Published on Tuesday, 7 July 2020 at 3:04:00 PM

Town Hall Rehearsals by Neville Thompson

Away back in 1896, which is 124 years ago for those still counting on their fingers, there was movement in the tiny town of Geraldton to have its own town hall. There was talk but little action until 1905 when Mayor F.G. Armstrong was a strong advocat for the hall.

Support for the project grew, including a referendum favouring it with a two to one vote in support. Architects Oldham & Cox produced plans for the hall with a 48ft frontage to the then Eleanor Street (now Chapman Road) and depth of 125ft set back along Durlacher Street.

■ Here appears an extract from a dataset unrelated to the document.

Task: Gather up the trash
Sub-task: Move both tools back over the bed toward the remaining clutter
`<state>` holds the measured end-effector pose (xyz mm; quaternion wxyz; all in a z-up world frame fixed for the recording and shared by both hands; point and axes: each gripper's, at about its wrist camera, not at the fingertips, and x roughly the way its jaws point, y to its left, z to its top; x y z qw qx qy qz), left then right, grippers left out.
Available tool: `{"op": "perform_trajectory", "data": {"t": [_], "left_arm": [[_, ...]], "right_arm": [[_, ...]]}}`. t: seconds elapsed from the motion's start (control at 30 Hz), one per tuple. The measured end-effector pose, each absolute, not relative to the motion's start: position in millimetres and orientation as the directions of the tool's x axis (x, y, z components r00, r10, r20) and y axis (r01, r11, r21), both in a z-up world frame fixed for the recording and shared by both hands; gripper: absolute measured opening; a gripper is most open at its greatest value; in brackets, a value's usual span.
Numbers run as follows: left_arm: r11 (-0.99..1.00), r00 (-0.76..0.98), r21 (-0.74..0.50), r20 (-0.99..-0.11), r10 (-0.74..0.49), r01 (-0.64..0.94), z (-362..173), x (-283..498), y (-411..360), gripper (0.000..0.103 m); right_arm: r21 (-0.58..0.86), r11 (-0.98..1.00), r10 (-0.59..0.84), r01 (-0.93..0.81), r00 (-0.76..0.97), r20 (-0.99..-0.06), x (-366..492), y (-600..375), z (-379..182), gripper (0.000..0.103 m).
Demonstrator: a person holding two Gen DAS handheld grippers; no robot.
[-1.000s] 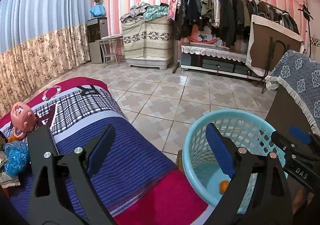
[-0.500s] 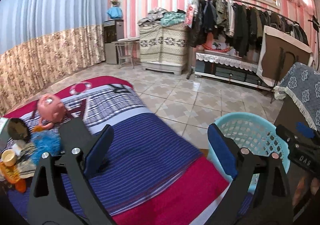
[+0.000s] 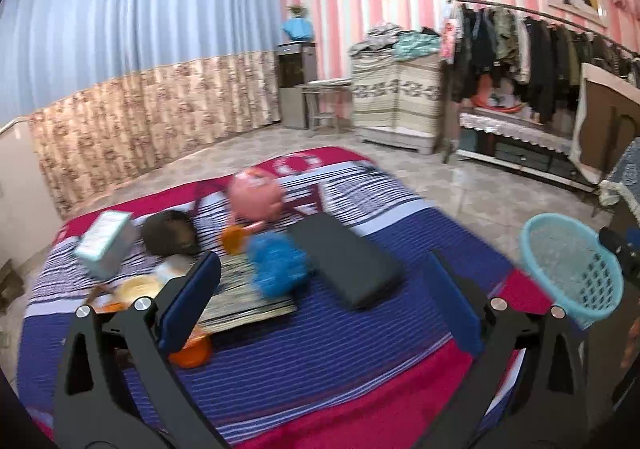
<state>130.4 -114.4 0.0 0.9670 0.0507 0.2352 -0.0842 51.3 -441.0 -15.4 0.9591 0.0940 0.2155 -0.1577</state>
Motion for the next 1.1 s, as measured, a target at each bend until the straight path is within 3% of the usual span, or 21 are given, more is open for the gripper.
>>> {"op": "perform_trajectory", "data": {"t": [0.37,0.67,0.97,1.1], "left_arm": [[0.999,0.864,0.027,-0.504,-0.004,0.021,-3,103,25,0.097],[0.996,0.803,0.016,-0.59,0.084,-0.092,-49,82,113,0.097],[0.996,0.765,-0.007,-0.641,0.06,-0.084,-78,102,124,0.097],[0.999,0.752,-0.014,-0.659,0.021,-0.04,-81,118,117,0.09]], "right_arm": [[-0.005,0.988,-0.141,0.156,0.877,-0.459,65,-331,-21,0.098],[-0.045,0.998,-0.054,0.036,0.86,-0.508,74,-258,-36,0.098],[-0.054,0.998,0.0,-0.037,0.819,-0.574,91,-214,-51,0.098],[-0.064,0.997,0.005,-0.053,0.807,-0.59,98,-199,-55,0.098]]}}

The successful tenderer for construction of the hall was James Browlie at a cost of 3778 pounds ($6756). The design hall capacity was for 1100 persons.

Geraldton really celebrated the official opening of the hall on July 12 1907 when W.A. Governor Sir Frederick Bedford arrived in style in a horse drawn carriage.

From that time onwards the town hall was the venue for innumerable functions and this rare early view of the interior is believed to be of a group rehearsing with the accompaniment of a grand piano.

Construction of the Queens Park Theatre resulted in the town hall becoming little used and there was talk of demolition until a vigorous public campaign by Friends of the Town Hall saved the distinguished old building.

 In 1984 local architect Lewis Eves was engaged to prepare plans to convert the town hall for a new role as the regional art gallery, the extensive alterations including removal of the balcony and construction of a second floor level.

Image courtesy of the Geraldton Historical Society, caption by Neville Thompson.